Task objective = Line by line, return the listing exactly, without any of the images.
[Provided material — start]
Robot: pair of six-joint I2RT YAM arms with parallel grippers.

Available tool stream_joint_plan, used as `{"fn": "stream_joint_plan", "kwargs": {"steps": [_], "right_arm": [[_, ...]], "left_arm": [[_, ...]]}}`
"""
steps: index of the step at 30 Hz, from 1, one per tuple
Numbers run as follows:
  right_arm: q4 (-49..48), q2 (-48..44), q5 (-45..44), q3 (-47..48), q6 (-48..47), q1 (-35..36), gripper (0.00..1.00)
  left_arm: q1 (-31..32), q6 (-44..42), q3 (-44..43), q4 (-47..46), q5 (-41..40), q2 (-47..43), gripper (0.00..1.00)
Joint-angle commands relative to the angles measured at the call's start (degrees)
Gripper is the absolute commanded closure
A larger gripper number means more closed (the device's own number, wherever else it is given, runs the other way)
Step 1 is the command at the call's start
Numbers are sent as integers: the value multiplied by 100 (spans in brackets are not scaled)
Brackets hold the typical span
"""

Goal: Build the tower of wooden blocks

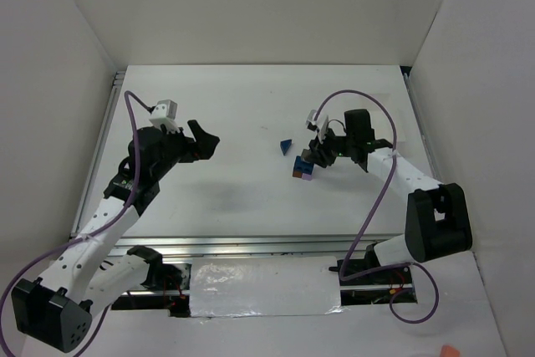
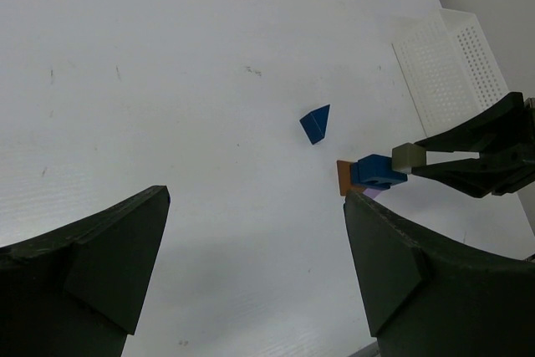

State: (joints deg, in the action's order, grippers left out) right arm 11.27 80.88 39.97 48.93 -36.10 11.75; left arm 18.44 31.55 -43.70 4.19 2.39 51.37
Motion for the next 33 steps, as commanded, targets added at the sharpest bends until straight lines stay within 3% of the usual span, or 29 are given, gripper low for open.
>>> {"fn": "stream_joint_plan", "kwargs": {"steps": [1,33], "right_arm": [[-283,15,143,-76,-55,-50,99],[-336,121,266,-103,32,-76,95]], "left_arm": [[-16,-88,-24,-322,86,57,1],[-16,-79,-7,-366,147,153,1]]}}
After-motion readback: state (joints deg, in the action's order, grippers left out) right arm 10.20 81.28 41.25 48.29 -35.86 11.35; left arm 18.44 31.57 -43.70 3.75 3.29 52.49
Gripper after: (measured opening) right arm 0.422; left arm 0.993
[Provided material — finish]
Solution to the exercise =
Robot: pair of six-joint I2RT YAM arms with parallel grippers.

Available tool stream_joint_plan, used as `{"fn": "stream_joint_plan", "kwargs": {"steps": [_], "right_arm": [[_, ...]], "left_arm": [[_, ...]]}}`
"""
steps: index of the step at 30 Hz, from 1, one per tuple
Numbers run as follows:
  right_arm: q4 (-49..48), q2 (-48..44), q5 (-45..44), q3 (-47..48), q6 (-48..47), q1 (-35..36), gripper (0.00..1.00)
  left_arm: q1 (-31..32), q6 (-44..42), q3 (-44..43), q4 (-47..46), q5 (-41..40), q2 (-47..43), gripper (0.00..1.00)
Joint-angle commands relative to the angles measured at the call's start (degrees)
Gripper is the absolute commanded closure
A larger gripper number means more closed (the device's own number, wherever else it is given, runs the other way)
Step 1 is the command at the call's start
Numbers are sent as integers: the value multiplied by 100 (spans in brackets are not scaled)
Brackets hold the typical span
"""

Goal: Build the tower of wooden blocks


State: (joints deg, in the action's order, grippers left out) right arm 11.27 80.88 39.97 48.93 -36.10 11.75; left arm 18.44 31.55 -43.70 4.19 2.39 51.37
Motion for the next 33 steps, as commanded, targets added at the sharpest bends until straight lines stay within 3% of the usual span, or 29 are given, gripper low for open.
>>> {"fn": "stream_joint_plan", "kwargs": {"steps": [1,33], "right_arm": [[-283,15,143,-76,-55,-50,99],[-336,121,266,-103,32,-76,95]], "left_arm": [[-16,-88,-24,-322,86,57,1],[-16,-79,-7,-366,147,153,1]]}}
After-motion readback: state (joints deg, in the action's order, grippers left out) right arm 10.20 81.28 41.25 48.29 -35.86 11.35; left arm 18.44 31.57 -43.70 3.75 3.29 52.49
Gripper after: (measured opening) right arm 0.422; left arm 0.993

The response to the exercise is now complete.